Jackson rushed for 10,138 yards and 56 touchdowns in his nine-year career with the Rams, including 407 receptions for 3,324 yards and eight touchdowns.
The Greatest Running Back in Rams History?
It can be debated that other Rams running back greats like Marshall Faulk and Eric Dickerson are the greatest in the franchise. Faulk has one Super Bowl win in two appearances. From 1999 to 2005, he was also a part of a Rams franchise that earned three division titles and five playoff berths. The Rams were 70-42 during his tenure. Faulk totaled 11,030 yards and 85 touchdowns in his career with the franchise.

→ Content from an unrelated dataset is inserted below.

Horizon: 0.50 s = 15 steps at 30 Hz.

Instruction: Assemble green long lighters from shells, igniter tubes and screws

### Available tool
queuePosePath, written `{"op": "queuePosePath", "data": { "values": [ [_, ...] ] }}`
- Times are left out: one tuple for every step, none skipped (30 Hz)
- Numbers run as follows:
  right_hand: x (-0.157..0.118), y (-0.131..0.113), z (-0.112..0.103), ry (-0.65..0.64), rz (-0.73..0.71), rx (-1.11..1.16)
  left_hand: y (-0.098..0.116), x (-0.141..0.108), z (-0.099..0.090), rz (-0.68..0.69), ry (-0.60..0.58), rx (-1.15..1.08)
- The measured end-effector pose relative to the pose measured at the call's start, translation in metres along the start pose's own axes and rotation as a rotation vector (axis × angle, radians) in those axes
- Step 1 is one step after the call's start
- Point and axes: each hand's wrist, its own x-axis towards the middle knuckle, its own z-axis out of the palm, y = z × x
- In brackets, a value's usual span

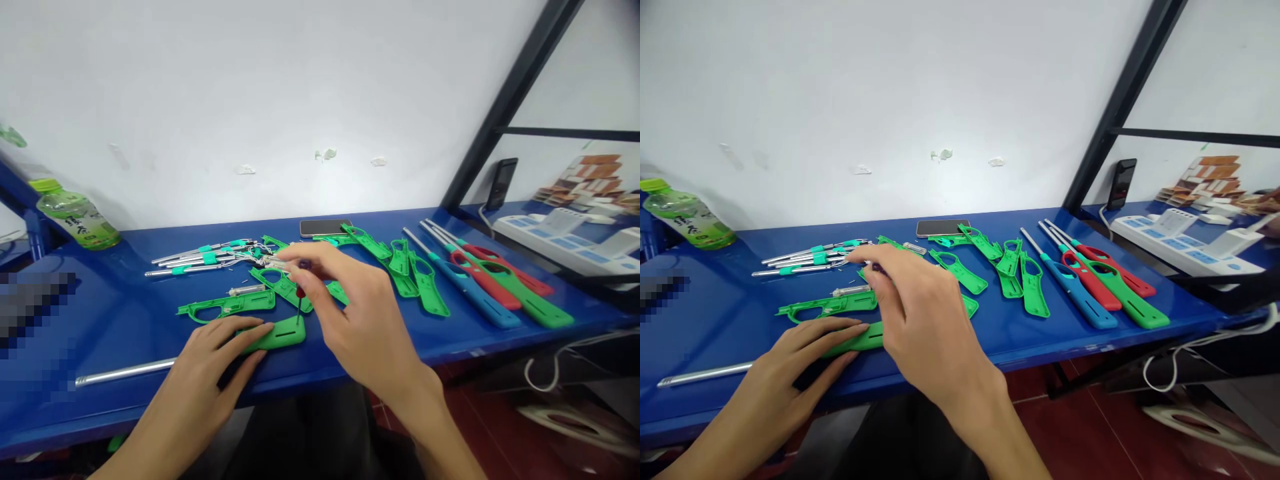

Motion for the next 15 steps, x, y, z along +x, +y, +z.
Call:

Dickerson set the rookie single-season rushing record with 1,808 yards in 1983. He also broke the overall single-season rushing record with 2,105 yards in 1984. He totaled 8,157 yards and 58 touchdowns in five seasons with the Rams.
Jackson may not have the scoring prowess of Faulk in the Rams’ Greatest Show on Turf era or the rookie numbers of Dickerson, but he is a beacon of light in the dark years that followed. He suffered through three head coaches and two interim head coaches. He also did not have the supporting cast of previous great ball carriers. Jackson certainly earns a ranking in the top three Rams running backs of all time.
Jackson was recently honored at the Legends Ceremony during the 2019 Rams Training Camp, Jackson signed a one-day contract to officially retire as a Ram. This is fitting for arguably one of the greatest running backs in franchise history and one of the most underrated in the NFL.